It’s frustrating when things are “normal” yet you know they’re not “normal”!
My EMG/NCS was normal. My muscle enzymes are normal. All of my MRI’s (head, spine, thigh) have all been normal. Even my sleep study was normal.
Yet I have fine motor control/dexterity/muscle issues. All of these tests (with the exception of the sleep study) were done to find out the cause.
It’s not numbness or tingling like my Rheumatologist likes to describe it as (which is the reason he wanted me to have a skin biopsy), so it’s not small fiber neuropathy (both my neurologist and the neurologist that oversaw my muscle biopsy both agree me on that and we all decided not to do the skin biopsy because it would just come back normal).
It’s my pincer grasp and it’s when I move my fingers in a downward motion (like typing, gripping or pretty much any other time I try to use fine motor skills.
And it’s muscle weakness. Brushing my teeth or putting my hair in a ponytail should not feel like I just bench-pressed my max. I should not have difficulty stepping up onto a curb.
Yet all of the tests that they do, including numerous lab tests – some multiple times to double check, come back “normal.”
But this is most definitely not “normal.”
I’m only 37. Last year I participated in a weekly 75 minute stretch/strength/contemporary dance class with high school girls and could keep up. There’s no way I could do that now. Last fall I helped build a stone patio in our backyard that necessitated carrying 40 pound cement patio pavers from one side of my yard where they’d been piled to the patio location, drop it, check to see if it was level, and often pick it back up again, adjust the layer underneath and place it again. I simply could not have done that with the muscle weakness that I have now.
So not only is it not normal for my age – it’s not normal for ME. I’ve been stronger than this. I’ve been able to do things relatively recently that I can’t do now.
And that is exactly why it’s so very frustrating to hear the cheerful voice on the other end of the phone or at the computer in the exam room report to you “it’s all normal” in a tone that says “you should be so happy…it’s all normal, nothing to worry about…solves all your problems and you can now move one and not worry about that anymore.”
Having normal results come back doesn’t stop the symptoms. If my muscle biopsy comes back (in 4-8 weeks…ugh!) “normal,” it won’t mean that my muscles will hear those results and decide to go back to the way they were.

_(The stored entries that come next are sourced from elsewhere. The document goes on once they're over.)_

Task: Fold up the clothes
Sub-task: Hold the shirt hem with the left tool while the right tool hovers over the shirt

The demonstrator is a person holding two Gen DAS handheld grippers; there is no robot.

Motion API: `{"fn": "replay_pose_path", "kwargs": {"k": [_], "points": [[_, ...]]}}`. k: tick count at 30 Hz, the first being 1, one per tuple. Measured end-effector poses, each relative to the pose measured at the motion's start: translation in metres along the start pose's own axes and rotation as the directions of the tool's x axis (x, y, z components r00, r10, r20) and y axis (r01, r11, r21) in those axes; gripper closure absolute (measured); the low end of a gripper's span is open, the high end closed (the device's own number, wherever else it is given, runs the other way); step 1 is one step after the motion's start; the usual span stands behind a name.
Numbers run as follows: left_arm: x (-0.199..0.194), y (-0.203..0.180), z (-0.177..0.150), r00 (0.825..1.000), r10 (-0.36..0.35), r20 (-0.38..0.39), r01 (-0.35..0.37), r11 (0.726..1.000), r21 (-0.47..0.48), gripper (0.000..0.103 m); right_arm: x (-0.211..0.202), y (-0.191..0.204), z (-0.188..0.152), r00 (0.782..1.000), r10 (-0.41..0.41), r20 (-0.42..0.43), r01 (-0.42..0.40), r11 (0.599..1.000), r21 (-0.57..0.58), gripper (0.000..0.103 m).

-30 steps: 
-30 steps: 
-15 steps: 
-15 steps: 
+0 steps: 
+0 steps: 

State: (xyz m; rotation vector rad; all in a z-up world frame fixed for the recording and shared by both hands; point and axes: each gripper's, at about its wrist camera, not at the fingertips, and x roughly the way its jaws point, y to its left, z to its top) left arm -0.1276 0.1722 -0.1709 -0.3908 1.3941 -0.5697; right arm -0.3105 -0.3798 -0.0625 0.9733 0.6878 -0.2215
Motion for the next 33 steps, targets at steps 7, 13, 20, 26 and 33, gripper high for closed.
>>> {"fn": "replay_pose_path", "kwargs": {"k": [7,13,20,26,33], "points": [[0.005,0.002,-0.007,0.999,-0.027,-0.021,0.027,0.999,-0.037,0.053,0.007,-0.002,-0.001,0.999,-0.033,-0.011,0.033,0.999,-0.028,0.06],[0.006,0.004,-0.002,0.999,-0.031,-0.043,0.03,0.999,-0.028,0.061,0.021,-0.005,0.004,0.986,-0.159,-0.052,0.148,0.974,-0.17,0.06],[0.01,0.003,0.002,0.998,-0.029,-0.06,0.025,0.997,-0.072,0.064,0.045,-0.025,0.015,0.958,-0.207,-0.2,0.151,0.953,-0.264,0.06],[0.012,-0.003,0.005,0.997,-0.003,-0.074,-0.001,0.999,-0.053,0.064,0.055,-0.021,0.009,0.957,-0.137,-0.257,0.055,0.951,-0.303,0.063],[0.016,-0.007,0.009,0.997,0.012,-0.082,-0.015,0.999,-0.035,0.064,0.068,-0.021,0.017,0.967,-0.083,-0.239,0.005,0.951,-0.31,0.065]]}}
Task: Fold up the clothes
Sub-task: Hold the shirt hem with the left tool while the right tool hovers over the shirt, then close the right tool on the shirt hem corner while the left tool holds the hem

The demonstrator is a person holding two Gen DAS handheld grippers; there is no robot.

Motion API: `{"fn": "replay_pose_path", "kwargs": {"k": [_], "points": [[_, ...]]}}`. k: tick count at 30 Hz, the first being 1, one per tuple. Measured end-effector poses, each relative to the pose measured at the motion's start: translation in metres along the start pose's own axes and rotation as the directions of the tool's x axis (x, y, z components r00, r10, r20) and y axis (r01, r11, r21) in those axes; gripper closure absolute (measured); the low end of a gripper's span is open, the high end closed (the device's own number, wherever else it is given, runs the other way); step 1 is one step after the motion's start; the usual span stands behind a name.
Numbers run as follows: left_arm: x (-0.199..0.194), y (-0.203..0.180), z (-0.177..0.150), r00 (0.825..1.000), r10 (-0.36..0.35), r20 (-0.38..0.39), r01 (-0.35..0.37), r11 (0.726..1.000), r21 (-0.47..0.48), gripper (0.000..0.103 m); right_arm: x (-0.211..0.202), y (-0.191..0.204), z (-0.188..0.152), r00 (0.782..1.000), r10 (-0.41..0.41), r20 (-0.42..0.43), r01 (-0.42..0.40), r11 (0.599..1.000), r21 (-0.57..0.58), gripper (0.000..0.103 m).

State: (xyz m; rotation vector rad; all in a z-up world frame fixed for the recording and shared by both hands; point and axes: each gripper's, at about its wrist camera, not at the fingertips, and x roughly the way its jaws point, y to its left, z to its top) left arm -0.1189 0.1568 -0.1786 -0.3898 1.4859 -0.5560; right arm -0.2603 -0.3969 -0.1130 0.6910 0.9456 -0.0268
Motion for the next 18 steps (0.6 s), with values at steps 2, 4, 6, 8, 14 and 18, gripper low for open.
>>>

Instead, it means that there’s more self-doubt (“Am I really experiencing these things the way I think I am?” “Am I communicating them effectively to my doctors?” “Am I asking for help from the right people?”), and more lack of evidence for the insurance companies (which my Rheumatologist is obviously waiting for before ordering the new treatment that he’s been talking about since October and waiting to order this whole time as one test led to another) and, maybe most frustratingly, more doctors saying “well, you shouldn’t be feeling that way according to all these test results.”
It’s not that I WANT anything to be wrong with me…I’d love to be healthy and normal and go about my life. But something is going on (even the Rheumatologist was quick to point that out the last time he gave me a “normal” lab report and I explained how obviously I wasn’t “normal” – my sed rate and antibodies prove that autoimmune disease are happening in my body, so I know he knows that something IS going on at least), and if something is going on, I just want to know what the heck it is!